DIRECTIONS.
Word for word, restate all of the data shown below.
+---+
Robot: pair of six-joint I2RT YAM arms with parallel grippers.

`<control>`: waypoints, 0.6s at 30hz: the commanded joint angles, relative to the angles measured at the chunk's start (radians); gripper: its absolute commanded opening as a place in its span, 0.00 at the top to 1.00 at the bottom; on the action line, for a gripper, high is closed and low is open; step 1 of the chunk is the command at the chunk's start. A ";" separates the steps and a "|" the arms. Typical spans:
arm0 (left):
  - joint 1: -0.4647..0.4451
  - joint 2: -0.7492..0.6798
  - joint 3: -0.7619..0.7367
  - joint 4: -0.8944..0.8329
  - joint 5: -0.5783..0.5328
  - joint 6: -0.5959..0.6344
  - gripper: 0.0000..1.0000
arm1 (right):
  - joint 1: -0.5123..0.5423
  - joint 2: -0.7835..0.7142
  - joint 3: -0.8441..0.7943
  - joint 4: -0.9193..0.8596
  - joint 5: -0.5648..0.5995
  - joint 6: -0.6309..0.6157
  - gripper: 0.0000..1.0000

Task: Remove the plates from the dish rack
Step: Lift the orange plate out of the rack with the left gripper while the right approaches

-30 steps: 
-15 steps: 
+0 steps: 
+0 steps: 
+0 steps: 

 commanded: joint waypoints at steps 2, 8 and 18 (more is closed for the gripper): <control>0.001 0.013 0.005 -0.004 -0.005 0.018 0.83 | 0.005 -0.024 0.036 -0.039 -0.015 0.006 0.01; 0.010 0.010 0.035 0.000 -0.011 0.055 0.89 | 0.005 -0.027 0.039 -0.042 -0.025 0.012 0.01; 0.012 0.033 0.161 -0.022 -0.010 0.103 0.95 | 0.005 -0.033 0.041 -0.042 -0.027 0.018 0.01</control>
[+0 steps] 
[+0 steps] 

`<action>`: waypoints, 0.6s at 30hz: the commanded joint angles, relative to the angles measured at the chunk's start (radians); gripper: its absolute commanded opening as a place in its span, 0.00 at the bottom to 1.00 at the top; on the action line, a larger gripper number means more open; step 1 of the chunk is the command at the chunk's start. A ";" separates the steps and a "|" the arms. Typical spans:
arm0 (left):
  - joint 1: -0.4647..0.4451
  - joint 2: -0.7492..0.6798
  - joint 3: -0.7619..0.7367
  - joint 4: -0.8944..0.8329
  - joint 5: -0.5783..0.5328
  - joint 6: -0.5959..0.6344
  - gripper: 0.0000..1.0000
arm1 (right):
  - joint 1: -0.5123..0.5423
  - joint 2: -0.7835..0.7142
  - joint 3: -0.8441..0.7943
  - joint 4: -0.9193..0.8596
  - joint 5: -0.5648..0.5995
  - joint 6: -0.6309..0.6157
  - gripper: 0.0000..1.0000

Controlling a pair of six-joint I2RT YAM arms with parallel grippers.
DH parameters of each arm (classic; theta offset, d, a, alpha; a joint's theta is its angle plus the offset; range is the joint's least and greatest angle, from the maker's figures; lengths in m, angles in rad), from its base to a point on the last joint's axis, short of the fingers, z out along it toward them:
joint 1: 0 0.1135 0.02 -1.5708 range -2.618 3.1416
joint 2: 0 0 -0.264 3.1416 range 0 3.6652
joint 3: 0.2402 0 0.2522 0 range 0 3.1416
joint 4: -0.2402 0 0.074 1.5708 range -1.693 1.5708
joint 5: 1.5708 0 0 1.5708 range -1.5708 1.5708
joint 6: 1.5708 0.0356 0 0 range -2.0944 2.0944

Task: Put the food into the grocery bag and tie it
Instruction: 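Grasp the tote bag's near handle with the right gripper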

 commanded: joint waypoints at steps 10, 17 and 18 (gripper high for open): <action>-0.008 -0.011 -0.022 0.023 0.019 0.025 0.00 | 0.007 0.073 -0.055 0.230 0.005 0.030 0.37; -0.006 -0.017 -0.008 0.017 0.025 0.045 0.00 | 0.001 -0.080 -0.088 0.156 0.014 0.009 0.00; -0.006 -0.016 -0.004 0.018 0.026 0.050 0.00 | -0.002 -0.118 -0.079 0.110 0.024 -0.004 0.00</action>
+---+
OUTPUT FOR THIS TASK.
Robot: pair of six-joint I2RT YAM arms with parallel grippers.

`<control>`: waypoints, 0.6s at 30hz: the commanded joint angles, relative to the angles measured at the chunk's start (radians); gripper: its absolute commanded opening as a place in its span, 0.00 at the top to 1.00 at the bottom; on the action line, for a gripper, high is closed and low is open; step 1 of the chunk is the command at the chunk's start. A ";" separates the steps and a "|" the arms. Typical spans:
arm0 (left):
  - joint 1: -0.4647..0.4451
  - joint 2: -0.7492..0.6798
  - joint 3: -0.7619..0.7367
  - joint 4: -0.8944..0.8329
  - joint 5: -0.5783..0.5328
  - joint 6: -0.5959..0.6344
  - gripper: 0.0000..1.0000
arm1 (right):
  - joint 1: -0.5123..0.5423
  - joint 2: -0.7835..0.7142
  - joint 3: -0.8441..0.7943
  - joint 4: -0.9193..0.8596
  - joint 5: -0.5648..0.5995
  - joint 6: -0.6309..0.6157
  - gripper: 0.0000..1.0000

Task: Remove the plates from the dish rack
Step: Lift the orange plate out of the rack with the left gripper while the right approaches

-30 steps: 
-15 steps: 
+0 steps: 
+0 steps: 
+0 steps: 

 commanded: joint waypoints at steps 2, 8 and 18 (more is closed for the gripper): <control>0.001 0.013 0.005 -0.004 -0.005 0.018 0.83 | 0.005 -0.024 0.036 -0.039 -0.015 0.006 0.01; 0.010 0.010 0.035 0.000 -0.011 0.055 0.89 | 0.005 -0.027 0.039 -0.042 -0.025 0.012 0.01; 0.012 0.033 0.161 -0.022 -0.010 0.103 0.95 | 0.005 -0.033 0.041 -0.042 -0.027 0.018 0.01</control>
[+0 steps] 
[+0 steps] 

`<action>`: waypoints, 0.6s at 30hz: the commanded joint angles, relative to the angles measured at the chunk's start (radians); gripper: its absolute commanded opening as a place in its span, 0.00 at the bottom to 1.00 at the top; on the action line, a larger gripper number means more open; step 1 of the chunk is the command at the chunk's start. A ";" separates the steps and a "|" the arms. Typical spans:
arm0 (left):
  - joint 1: -0.4647..0.4451
  - joint 2: -0.7492..0.6798
  - joint 3: -0.7619..0.7367
  - joint 4: -0.8944..0.8329
  - joint 5: -0.5783..0.5328
  - joint 6: -0.5959..0.6344
  - gripper: 0.0000..1.0000
arm1 (right):
  - joint 1: -0.5123..0.5423
  - joint 2: -0.7835..0.7142
  - joint 3: -0.8441..0.7943
  - joint 4: -0.9193..0.8596
  - joint 5: -0.5648..0.5995
  - joint 6: -0.6309..0.6157
  - gripper: 0.0000..1.0000

Controlling a pair of six-joint I2RT YAM arms with parallel grippers.
DH parameters of each arm (classic; theta offset, d, a, alpha; a joint's theta is its angle plus the offset; range is the joint's least and greatest angle, from the maker's figures; lengths in m, angles in rad), from its base to a point on the last joint's axis, short of the fingers, z out along it toward them:
joint 1: 0 0.1135 0.02 -1.5708 range -2.618 3.1416
joint 2: 0 0 -0.264 3.1416 range 0 3.6652
joint 3: 0.2402 0 0.2522 0 range 0 3.1416
joint 4: -0.2402 0 0.074 1.5708 range -1.693 1.5708
joint 5: 1.5708 0 0 1.5708 range -1.5708 1.5708
joint 6: 1.5708 0.0356 0 0 range -2.0944 2.0944

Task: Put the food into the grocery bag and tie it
Instruction: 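Grasp the tote bag's near handle with the right gripper
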
 commanded: joint waypoints at steps 10, 17 and 18 (gripper high for open): <action>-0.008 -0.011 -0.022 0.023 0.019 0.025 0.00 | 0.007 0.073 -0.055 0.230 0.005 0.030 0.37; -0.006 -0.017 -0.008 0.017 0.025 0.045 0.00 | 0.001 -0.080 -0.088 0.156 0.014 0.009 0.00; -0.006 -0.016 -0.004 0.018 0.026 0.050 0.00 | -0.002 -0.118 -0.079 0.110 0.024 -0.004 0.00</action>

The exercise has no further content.